- **Instructions for the task**: Look through the records that follow. Copy every line containing the word "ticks".

[Collected data entries]
·····

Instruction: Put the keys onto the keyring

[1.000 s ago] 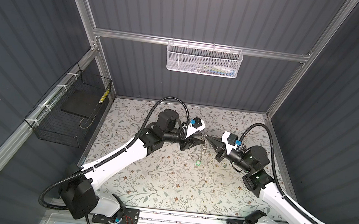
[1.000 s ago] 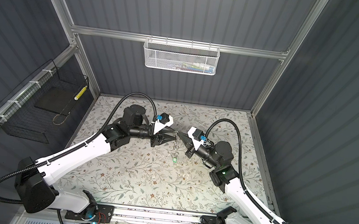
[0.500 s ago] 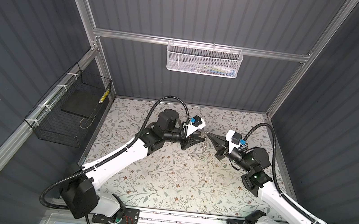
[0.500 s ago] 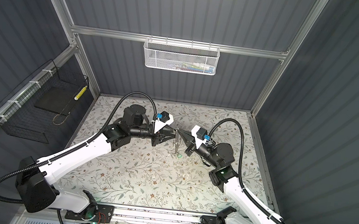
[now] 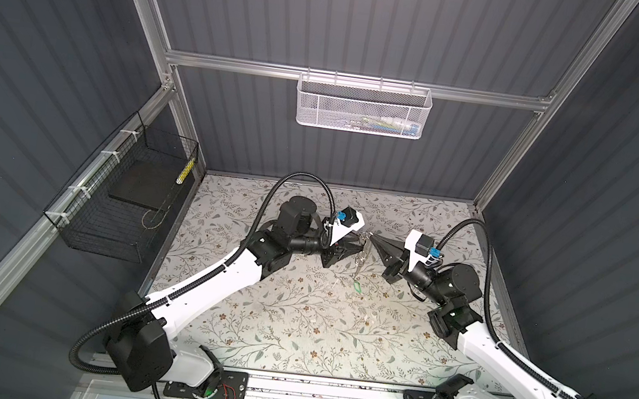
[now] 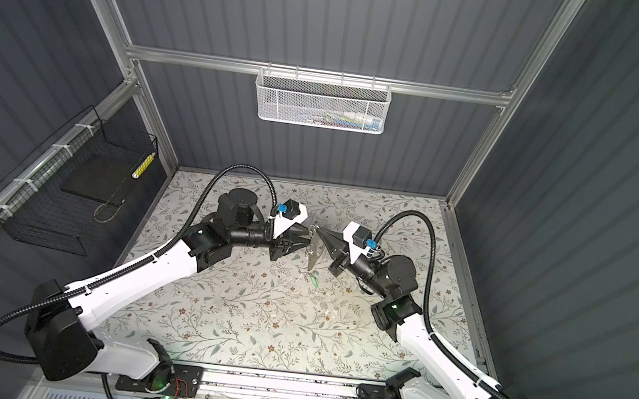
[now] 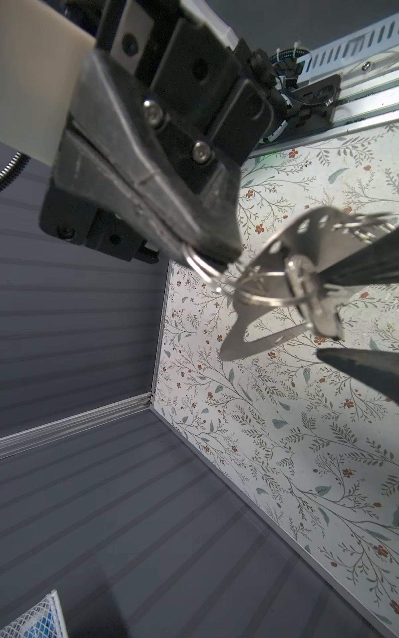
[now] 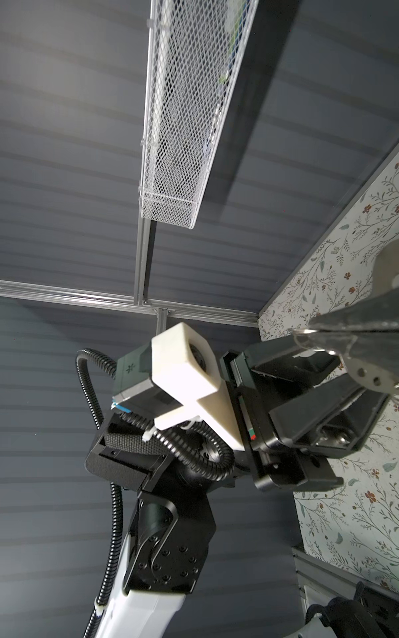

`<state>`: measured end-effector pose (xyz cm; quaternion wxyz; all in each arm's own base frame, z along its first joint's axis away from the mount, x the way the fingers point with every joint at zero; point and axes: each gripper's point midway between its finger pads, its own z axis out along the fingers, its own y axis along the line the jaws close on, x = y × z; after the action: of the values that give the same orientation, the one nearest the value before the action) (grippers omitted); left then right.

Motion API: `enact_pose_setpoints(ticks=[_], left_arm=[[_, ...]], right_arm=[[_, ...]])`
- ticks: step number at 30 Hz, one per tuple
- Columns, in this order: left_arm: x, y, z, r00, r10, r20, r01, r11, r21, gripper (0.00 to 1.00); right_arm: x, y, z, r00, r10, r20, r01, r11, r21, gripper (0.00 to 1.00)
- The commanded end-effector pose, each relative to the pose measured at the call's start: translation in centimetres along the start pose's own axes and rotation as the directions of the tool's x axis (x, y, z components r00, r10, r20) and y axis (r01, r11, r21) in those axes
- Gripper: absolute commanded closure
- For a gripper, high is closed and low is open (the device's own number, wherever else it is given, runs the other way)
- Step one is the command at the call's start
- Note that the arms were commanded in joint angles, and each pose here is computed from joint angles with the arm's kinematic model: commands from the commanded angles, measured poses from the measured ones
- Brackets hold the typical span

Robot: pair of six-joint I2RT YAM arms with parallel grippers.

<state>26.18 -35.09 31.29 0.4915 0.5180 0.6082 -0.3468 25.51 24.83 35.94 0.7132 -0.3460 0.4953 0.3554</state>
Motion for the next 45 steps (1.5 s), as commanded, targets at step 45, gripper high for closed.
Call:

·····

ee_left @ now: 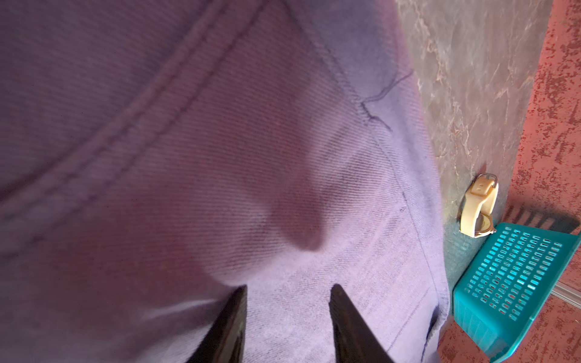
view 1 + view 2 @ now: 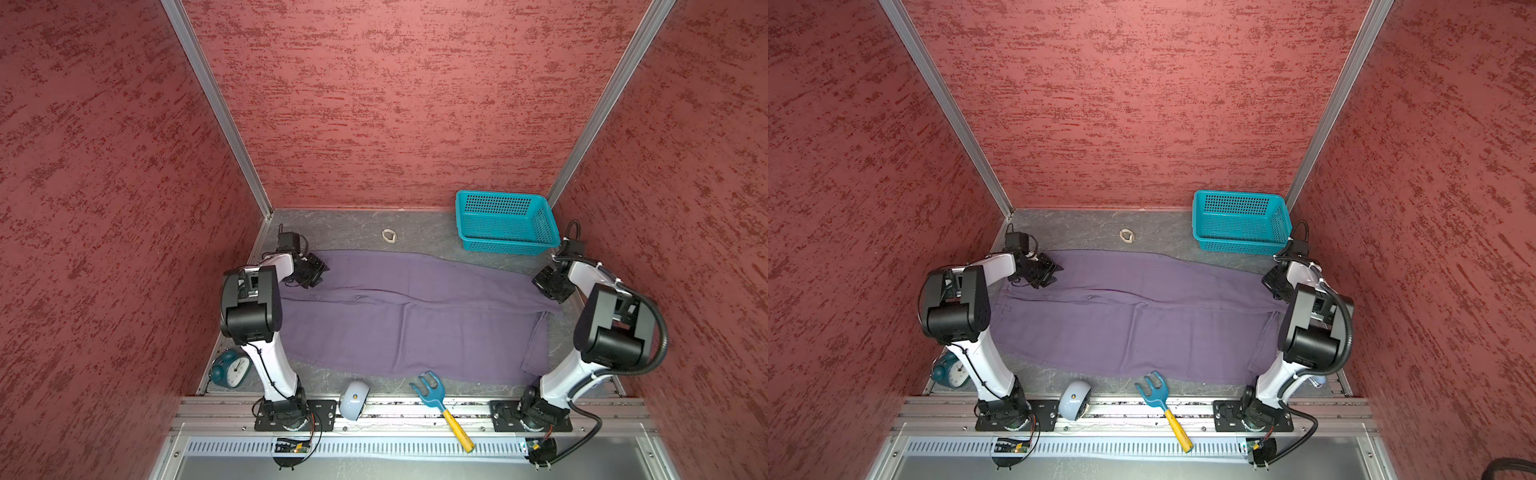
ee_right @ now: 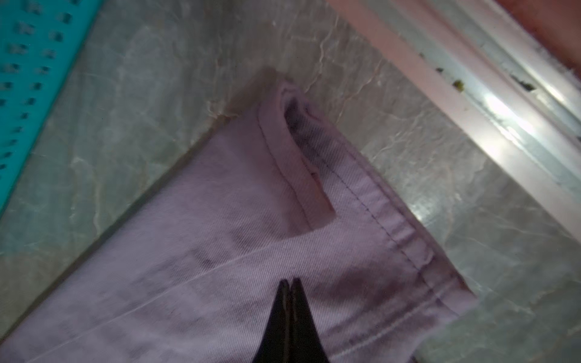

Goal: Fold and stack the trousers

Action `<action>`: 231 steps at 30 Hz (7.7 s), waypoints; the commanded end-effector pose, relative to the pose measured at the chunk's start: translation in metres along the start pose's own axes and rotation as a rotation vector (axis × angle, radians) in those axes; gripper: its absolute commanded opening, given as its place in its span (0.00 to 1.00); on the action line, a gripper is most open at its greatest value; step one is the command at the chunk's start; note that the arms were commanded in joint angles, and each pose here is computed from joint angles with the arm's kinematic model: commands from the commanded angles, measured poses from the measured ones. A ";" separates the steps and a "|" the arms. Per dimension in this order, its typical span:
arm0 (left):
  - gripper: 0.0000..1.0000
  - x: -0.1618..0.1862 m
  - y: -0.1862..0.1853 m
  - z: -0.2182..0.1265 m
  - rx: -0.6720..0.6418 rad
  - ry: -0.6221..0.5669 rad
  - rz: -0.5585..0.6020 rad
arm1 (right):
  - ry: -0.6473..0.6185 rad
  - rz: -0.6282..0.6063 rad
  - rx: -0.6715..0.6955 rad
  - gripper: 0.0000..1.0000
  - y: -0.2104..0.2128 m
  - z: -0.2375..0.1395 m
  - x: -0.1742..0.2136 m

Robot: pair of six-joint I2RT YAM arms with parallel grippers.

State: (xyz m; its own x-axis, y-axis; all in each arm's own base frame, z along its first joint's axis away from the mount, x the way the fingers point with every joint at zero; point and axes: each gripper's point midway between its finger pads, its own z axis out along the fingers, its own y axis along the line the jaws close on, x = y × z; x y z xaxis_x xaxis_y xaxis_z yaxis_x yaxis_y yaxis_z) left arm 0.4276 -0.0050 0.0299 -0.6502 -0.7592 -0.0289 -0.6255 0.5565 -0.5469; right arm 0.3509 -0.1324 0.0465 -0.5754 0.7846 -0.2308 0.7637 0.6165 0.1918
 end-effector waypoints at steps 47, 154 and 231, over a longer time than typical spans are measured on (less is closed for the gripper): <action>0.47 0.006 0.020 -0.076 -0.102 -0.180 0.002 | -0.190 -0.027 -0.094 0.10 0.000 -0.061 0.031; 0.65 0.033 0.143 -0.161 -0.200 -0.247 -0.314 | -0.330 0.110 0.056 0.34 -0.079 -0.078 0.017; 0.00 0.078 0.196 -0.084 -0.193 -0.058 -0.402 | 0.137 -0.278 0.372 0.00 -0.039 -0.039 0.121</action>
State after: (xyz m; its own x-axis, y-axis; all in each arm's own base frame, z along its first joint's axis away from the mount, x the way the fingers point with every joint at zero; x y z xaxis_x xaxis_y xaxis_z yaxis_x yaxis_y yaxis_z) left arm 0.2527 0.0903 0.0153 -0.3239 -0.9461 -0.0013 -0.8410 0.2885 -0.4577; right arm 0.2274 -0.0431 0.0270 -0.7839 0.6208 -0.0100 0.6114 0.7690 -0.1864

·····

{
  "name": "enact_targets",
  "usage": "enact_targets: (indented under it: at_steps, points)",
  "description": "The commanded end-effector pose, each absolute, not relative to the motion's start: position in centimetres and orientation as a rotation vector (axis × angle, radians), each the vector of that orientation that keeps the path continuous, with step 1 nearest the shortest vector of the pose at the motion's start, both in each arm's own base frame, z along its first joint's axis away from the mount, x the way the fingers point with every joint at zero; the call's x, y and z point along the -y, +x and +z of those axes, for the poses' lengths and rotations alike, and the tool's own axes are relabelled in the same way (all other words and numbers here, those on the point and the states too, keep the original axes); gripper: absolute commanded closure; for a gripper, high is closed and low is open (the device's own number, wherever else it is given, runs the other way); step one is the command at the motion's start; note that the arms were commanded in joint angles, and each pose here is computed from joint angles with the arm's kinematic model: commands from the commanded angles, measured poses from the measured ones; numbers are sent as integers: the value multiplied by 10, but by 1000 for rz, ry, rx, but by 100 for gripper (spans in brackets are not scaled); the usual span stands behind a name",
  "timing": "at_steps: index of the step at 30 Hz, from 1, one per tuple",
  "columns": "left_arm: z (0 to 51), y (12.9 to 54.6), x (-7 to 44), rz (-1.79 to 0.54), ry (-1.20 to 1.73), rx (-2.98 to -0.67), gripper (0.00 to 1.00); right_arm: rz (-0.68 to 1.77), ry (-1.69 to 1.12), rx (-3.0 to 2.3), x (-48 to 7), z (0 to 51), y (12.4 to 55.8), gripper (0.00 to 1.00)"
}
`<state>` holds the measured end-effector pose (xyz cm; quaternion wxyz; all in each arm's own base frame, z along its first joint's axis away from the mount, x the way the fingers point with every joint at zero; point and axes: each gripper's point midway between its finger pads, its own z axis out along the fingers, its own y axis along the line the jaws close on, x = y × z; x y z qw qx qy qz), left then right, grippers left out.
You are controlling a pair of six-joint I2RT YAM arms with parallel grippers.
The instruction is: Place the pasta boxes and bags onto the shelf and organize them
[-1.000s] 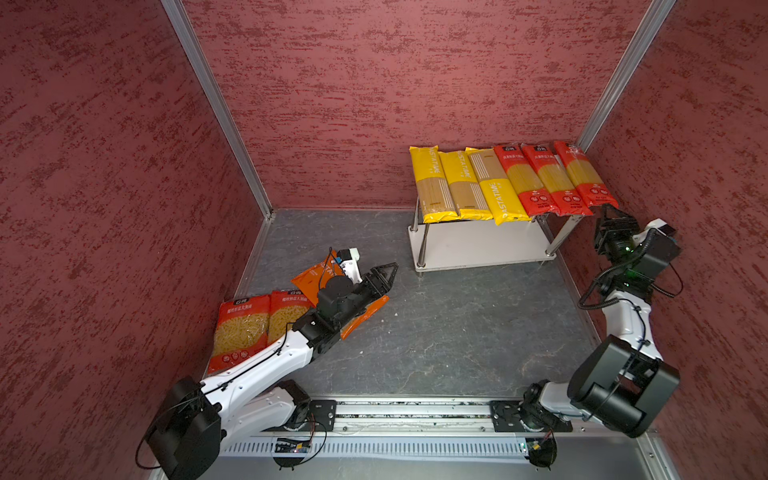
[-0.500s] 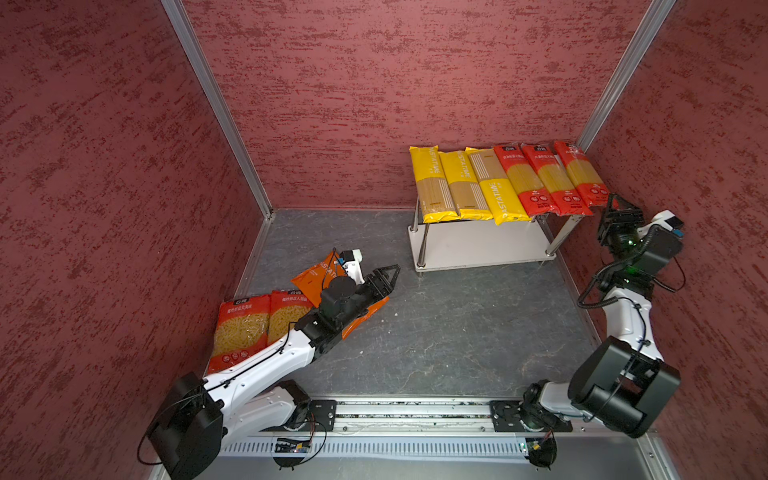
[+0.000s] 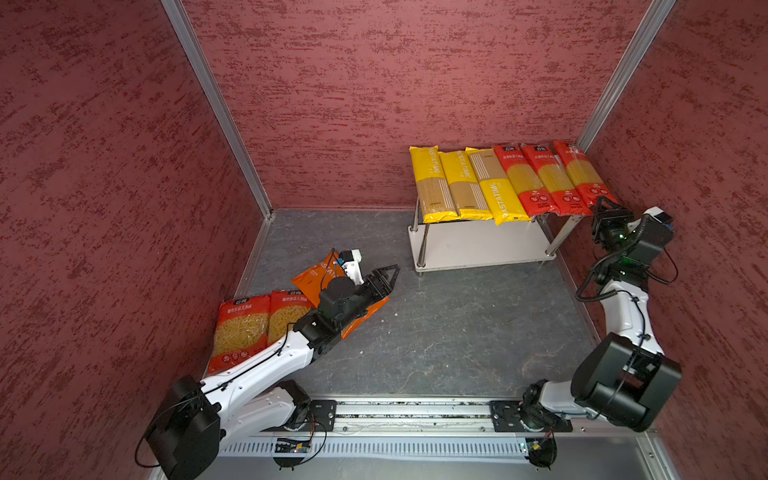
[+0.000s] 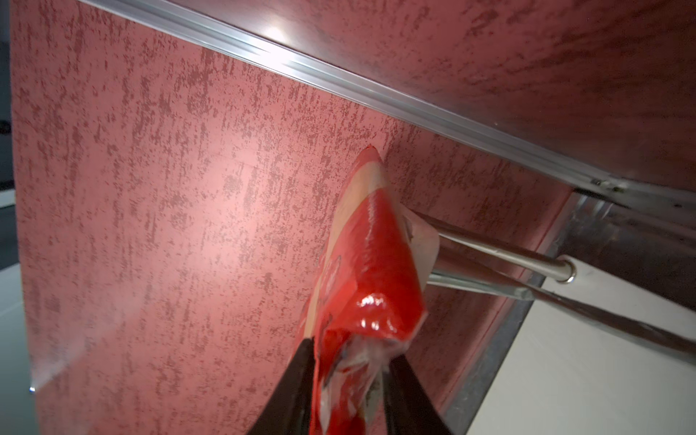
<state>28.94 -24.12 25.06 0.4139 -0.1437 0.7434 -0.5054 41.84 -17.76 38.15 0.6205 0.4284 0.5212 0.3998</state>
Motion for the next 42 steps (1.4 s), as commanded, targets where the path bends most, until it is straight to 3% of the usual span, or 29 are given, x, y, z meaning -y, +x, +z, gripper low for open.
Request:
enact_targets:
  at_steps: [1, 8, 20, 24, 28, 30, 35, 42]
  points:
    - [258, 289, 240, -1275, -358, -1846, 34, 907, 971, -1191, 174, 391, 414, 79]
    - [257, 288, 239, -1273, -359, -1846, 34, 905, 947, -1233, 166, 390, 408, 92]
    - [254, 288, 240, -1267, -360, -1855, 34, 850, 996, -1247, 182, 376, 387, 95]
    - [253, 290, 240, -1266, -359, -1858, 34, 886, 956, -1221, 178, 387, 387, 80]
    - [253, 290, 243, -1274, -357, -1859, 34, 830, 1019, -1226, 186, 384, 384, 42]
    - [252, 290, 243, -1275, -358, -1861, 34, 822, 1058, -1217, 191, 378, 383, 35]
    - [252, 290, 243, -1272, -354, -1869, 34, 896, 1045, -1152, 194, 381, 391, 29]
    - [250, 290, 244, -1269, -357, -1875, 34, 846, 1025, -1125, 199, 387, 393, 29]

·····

- **Response to this exercise**:
Motion API: `enact_pose_setpoints(ticks=[_], left_arm=[[_, ...]], right_arm=[[_, ...]])`
- ticks: step number at 30 Hz, one per tuple

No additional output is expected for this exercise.